Corrections and contributions to each tribute are welcome and should be sent to Carl Best.
Lydian was a Portland area racer from the old days. Both Lydian and Roy Burke (see tribute below) were founding members of the club and participated in club rides well into their 80's and 90's.
Clyde was an old-timer from Eugene and a longtime member of the Eugene-based Westside Motorcycle Club. He rode Indians most of his life and also owned a Stearman biplane and several antique cars. There's a film of him doing stunts on an Indian over public roads near Eugene back in the 30's. The film can be viewed on YouTube.
Roy was a well-known racer and hillclimber from Portland who owned a BSA dealership in Portland during the 50's and 60's. He was grand national Hillclimb champion at one time.
Jerry was an old 1%'er from Napa, CA who moved to Eugene in his later years. He ran a small shop outside of town called Collins Street Rods and Motorcycles, where he built old-time hotrods and restored Ariel Square Four motorcycles. He was once a member of the Nomads branch of Hells Angels in California. He was also a career US Air Force Flight Engineer unofficially credited with shooting down a MIG over Korea in the 1950's, which was strafing their C130. Jerry was standing near the rear cargo bay door, which was open, throwing tools at the jet. He claimed that a plume of smoke appeared out the jet's exhaust after throwing a 5/8 inch socket wrench at it. The jet veered off and headed home with smoke trailing from the engine. Jerry was a very good restorer and craftsman who could take the most twisted up, rusty pile of junk and turn it into a motorcycle or great looking 1950's style hotrod. He also had a radial engine from his flight engineer days mounted in a test stand, which he'd fire up occasionally. It is believed that Jerry was born in 1936. He died in 2001.

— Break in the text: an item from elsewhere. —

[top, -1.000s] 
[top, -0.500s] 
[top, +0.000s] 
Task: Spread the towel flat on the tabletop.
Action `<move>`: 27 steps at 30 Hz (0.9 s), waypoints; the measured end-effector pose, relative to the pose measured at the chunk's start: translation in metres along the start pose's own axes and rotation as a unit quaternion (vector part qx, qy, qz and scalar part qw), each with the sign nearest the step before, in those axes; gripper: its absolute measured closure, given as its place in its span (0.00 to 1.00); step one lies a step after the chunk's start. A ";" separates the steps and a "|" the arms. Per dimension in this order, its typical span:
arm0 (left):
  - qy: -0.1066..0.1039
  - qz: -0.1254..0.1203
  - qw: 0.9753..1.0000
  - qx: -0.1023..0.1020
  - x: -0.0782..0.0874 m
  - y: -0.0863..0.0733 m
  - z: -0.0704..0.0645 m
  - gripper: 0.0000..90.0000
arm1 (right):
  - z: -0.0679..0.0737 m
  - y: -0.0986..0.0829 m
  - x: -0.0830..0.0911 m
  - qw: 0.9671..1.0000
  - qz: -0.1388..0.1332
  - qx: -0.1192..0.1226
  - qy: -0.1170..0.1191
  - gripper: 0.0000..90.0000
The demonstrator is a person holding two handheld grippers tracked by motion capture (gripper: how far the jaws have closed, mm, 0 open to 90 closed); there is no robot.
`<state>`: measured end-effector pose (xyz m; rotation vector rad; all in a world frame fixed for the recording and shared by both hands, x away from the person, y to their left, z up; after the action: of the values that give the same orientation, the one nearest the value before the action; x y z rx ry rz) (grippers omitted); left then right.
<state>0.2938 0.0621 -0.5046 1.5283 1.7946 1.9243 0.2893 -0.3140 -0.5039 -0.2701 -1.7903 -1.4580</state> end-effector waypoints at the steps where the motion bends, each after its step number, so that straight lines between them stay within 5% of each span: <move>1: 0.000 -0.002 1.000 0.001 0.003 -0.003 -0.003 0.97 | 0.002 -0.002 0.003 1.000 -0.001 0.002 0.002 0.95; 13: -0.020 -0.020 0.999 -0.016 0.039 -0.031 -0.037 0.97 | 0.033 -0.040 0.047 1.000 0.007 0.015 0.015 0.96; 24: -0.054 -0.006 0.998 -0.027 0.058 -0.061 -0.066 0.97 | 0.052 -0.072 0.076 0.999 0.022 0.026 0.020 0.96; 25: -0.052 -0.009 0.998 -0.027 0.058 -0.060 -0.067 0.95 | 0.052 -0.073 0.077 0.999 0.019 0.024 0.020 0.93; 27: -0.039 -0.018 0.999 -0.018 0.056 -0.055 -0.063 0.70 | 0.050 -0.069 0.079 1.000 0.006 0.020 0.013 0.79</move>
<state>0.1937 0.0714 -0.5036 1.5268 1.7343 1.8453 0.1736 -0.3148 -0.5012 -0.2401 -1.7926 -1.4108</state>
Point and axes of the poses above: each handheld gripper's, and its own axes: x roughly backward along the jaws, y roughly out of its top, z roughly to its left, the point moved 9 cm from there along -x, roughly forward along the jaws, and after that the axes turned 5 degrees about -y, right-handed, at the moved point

Tom owned Western Cycle Salvage, a Northeast Portland motorcycle spare parts business. A Royal Enfield Interceptor he once owned now belongs to a current OVM member.
Kenny was an OVM member best known for his appearances at flat track events throughout the Northwest.
Dennis was a founding member of OVM and the one who put the most personal time and energy into running the club during the first twenty years. He held every office at one time or another and also published the newsletter in the early years. Colleen Frye was kind enough to send in some memories of her husband, his love for the machines he owned and his association with OVM:
'Denny Frye, cofounder with David Stein of OVM, died in September 2008. I recently rediscovered his meticulous binders containing every issue of the OVM newsletter. They held 'institutional memories' from 1980 until his last entry in July 2008: proof of nearly 30 years of work dedication and love for OVM.
From his teenage years until the end of his life, Denny was enthralled with cycles. His garage held many vintage ones, some in pieces and some standing proudly. They were a work in progress. Rebuilding ! Restoring !
His red BMW and yellow Ducati and, of course, his BSA took him on many magical rides, some by himself, some with his cherished OVM friends. He loved all of his motorcycles but the vintage ones held closest to his heart. Ride on Denny !'
Sharon worked for many years alongside her husband Cliff Majhor, well known for being the proprietor of Cycle Hub on Portland's Sandy Boulevard. Cliff is a founding member of OVM, is still with us and speaks fondly of his longtime companion now passed on.
Wally Skyrman, founding member and master restorer, passed away in September 2010. He was a good friend to all of us and will be missed. A memorial service was held October 3 in Central Point, OR.